Meskipun absen, semangat Jorge Martin tetap menggema di Mandalika. Saat parade pembalap di Kota Mataram, NTB, yang diikuti oleh para rider top termasuk Marco Bezzecchi (rekan setim Martin), penggemar Indonesia menunjukkan dukungan luar biasa.
Salah satu momen paling menyentuh adalah ketika spanduk bertuliskan "Semangat Jorge Martin" terbentang besar di tengah parade. Bukti bahwa kehadiran Martin dirindukan dan dicintai.
Musim 2025 memang tidak mudah bagi pembalap berusia 27 tahun ini. Setelah meraih gelar juara dunia MotoGP 2024, Martin harus menghadapi kenyataan pahit: cedera di awal musim, absen di beberapa seri, dan kini melewatkan salah satu seri paling bergengsi – MotoGP Indonesia di Mandalika.

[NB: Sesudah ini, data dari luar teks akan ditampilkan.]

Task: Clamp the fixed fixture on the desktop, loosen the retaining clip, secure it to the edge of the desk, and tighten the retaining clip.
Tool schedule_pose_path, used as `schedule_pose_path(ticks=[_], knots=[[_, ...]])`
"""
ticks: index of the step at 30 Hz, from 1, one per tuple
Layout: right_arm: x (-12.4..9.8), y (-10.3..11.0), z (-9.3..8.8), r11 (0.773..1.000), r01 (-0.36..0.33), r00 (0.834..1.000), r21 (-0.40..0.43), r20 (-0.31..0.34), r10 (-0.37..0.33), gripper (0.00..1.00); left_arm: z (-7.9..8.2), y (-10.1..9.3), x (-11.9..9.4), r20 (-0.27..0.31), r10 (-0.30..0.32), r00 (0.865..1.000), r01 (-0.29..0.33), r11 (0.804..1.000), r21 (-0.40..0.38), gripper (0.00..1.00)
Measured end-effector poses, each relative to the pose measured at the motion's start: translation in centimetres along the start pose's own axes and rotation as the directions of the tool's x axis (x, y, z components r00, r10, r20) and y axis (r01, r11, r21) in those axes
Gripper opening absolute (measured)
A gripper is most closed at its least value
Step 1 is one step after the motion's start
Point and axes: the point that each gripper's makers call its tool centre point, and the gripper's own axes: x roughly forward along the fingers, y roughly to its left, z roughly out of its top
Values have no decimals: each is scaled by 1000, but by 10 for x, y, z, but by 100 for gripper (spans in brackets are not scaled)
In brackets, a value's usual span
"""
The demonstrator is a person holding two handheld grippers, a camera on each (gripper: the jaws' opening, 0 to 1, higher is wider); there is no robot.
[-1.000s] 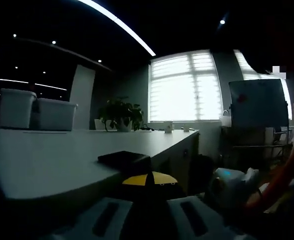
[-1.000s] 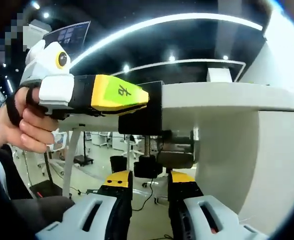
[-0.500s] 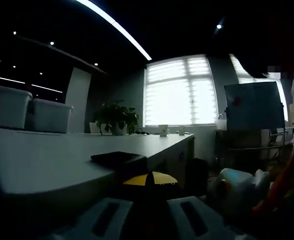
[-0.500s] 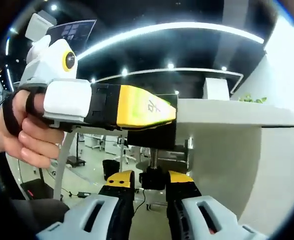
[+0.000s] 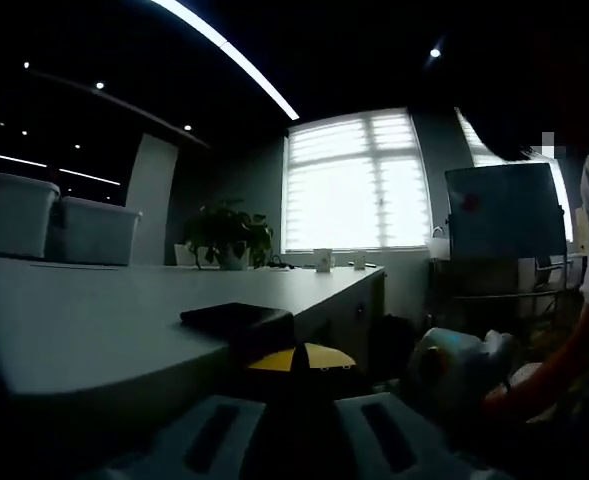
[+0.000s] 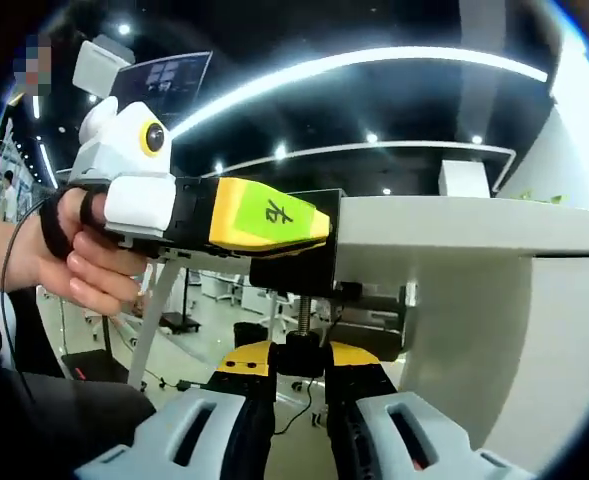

Namun, semangat pantang menyerah dari Jorge Martin tetap menyala. Para penggemar di seluruh dunia, khususnya di Indonesia, tentu berharap ia segera pulih dan kembali memanaskan persaingan di lintasan.
Tanpa kehadiran Jorge Martin, MotoGP Indonesia 2025 tetap menyuguhkan persaingan sengit antara para pembalap top dunia. Tapi satu hal pasti: absennya Martin meninggalkan lubang besar di hati para fans Indonesia yang menantikan aksinya di sirkuit eksotis Mandalika.